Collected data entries
◇ ◇ ◇ ◇ ◇

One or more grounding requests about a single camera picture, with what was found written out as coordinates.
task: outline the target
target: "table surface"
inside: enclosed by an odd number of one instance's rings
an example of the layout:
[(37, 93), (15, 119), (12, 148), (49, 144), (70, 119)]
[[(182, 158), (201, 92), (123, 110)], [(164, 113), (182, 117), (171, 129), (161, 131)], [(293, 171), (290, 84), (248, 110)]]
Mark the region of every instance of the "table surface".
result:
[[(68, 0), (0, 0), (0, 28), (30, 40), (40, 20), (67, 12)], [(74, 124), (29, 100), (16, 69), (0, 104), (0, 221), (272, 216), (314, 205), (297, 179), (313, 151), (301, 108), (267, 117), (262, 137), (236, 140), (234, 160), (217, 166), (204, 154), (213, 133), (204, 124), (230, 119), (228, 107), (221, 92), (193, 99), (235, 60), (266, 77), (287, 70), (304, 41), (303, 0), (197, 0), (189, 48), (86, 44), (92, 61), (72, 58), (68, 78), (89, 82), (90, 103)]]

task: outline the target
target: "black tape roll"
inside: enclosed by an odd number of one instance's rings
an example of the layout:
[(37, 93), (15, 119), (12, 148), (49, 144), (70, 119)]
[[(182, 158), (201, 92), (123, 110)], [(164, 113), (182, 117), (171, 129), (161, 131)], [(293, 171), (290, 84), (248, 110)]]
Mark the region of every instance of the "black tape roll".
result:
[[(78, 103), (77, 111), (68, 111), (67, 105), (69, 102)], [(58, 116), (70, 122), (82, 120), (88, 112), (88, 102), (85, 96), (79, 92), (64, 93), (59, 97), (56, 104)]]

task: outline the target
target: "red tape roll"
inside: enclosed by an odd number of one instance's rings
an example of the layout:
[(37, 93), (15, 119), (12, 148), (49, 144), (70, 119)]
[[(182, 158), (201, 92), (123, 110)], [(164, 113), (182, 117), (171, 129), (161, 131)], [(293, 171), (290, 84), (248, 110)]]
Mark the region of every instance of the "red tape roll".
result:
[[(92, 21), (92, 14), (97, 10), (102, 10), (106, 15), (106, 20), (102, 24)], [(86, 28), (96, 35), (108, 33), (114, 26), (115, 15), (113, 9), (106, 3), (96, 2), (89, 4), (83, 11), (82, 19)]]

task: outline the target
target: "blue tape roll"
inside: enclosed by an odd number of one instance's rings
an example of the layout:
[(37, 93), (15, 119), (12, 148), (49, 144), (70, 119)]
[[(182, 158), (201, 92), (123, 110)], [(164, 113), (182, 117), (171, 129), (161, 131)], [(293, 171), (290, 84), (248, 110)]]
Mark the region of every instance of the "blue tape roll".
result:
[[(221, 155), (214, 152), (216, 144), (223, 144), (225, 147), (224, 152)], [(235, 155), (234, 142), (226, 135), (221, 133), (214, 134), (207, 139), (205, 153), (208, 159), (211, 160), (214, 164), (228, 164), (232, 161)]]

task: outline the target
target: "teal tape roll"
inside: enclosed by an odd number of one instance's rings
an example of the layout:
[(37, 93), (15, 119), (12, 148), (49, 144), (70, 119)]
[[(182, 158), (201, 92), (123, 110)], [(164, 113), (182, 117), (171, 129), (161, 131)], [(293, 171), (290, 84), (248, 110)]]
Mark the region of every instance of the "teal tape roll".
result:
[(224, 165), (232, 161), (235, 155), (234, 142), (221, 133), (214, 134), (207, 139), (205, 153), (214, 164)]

◇ ◇ ◇ ◇ ◇

Work required: The lines above that hold "table" are the result; show every one of them.

Response to the task:
target: "table surface"
Mark the region of every instance of the "table surface".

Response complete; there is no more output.